* _WHAT IS NEEDED_
Check every line of the material below for the string "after", and return the ones that have it.

:: AVAILABLE DATA

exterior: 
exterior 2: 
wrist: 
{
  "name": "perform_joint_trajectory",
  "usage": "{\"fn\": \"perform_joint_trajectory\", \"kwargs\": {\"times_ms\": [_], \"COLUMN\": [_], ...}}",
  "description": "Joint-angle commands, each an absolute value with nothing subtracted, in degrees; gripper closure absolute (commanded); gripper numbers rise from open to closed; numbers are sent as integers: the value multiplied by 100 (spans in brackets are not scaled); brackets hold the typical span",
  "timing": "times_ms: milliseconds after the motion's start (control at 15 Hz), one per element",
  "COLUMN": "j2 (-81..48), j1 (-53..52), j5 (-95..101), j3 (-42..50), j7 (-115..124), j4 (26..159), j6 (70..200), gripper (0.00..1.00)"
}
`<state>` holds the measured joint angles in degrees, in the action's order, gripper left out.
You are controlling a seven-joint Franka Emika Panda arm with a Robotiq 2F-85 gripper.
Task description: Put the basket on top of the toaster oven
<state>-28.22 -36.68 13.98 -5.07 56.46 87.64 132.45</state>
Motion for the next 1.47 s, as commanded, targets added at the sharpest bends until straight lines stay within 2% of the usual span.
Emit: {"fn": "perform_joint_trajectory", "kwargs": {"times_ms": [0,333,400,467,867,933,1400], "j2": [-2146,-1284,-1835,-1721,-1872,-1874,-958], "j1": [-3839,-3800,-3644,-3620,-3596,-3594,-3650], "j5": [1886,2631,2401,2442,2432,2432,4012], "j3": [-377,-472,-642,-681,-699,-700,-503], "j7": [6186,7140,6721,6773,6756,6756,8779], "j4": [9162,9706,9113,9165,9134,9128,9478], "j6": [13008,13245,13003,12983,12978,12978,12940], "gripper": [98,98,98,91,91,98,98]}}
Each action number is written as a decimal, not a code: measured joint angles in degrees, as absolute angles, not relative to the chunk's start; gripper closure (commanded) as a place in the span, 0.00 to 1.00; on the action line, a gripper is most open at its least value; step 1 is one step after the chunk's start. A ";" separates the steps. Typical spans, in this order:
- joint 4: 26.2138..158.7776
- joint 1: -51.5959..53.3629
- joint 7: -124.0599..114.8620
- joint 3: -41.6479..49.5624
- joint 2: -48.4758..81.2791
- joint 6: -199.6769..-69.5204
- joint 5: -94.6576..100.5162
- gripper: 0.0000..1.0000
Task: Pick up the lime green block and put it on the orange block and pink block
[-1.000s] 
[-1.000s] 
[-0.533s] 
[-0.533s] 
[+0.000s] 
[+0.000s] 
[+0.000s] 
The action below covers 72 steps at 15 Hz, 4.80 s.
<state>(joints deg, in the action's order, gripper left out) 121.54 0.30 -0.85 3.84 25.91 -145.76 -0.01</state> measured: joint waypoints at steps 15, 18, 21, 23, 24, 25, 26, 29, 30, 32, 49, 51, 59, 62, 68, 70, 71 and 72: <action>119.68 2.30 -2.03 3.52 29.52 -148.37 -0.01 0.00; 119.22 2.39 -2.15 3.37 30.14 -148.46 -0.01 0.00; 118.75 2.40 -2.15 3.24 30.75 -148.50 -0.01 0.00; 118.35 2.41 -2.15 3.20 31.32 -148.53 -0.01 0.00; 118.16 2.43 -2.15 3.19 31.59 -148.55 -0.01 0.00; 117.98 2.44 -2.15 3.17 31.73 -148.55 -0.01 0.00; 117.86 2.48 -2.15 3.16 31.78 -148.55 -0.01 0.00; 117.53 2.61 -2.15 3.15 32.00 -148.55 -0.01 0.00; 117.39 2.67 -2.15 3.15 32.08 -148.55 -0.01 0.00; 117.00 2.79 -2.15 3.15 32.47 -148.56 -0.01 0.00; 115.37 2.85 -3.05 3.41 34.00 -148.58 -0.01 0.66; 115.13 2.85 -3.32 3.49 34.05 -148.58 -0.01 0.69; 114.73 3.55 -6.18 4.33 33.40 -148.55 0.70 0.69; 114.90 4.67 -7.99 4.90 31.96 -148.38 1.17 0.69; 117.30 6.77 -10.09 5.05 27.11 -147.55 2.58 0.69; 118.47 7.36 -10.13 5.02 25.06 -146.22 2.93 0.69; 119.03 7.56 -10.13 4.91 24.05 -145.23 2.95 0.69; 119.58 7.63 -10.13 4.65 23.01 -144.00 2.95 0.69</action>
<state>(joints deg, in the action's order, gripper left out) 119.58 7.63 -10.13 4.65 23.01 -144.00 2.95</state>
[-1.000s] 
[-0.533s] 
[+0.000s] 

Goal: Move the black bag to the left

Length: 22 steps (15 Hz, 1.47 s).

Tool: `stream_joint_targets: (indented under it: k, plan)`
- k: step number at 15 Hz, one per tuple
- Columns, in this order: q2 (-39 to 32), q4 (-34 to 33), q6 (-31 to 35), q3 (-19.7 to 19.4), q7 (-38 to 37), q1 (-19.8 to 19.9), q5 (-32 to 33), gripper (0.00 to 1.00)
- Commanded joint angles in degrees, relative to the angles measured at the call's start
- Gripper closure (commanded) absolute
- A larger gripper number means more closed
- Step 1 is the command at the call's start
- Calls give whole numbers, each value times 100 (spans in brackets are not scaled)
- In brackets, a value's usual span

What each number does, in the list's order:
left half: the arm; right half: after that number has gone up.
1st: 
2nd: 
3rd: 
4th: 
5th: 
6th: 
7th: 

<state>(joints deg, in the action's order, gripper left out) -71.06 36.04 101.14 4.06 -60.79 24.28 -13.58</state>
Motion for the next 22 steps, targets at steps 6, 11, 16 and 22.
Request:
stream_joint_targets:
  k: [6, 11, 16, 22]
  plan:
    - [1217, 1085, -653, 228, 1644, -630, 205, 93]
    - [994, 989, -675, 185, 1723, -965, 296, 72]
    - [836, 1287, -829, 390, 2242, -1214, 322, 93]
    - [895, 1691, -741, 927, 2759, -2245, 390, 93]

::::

* _ANSWER SPACE_
  "timing": "times_ms: milliseconds after the motion's start (control at 15 Hz), one per element",
Each action number is written as a decimal, not a code: measured joint angles in degrees, as absolute angles, not relative to the chunk's start; gripper closure (commanded) as a place in the span, 0.00 to 1.00; on the action line, a gripper is most open at its least value; step 1 is one step after the chunk's start. A ";" separates the steps. Typical spans, in this order:
left half: the arm; right half: after that number has gone up.

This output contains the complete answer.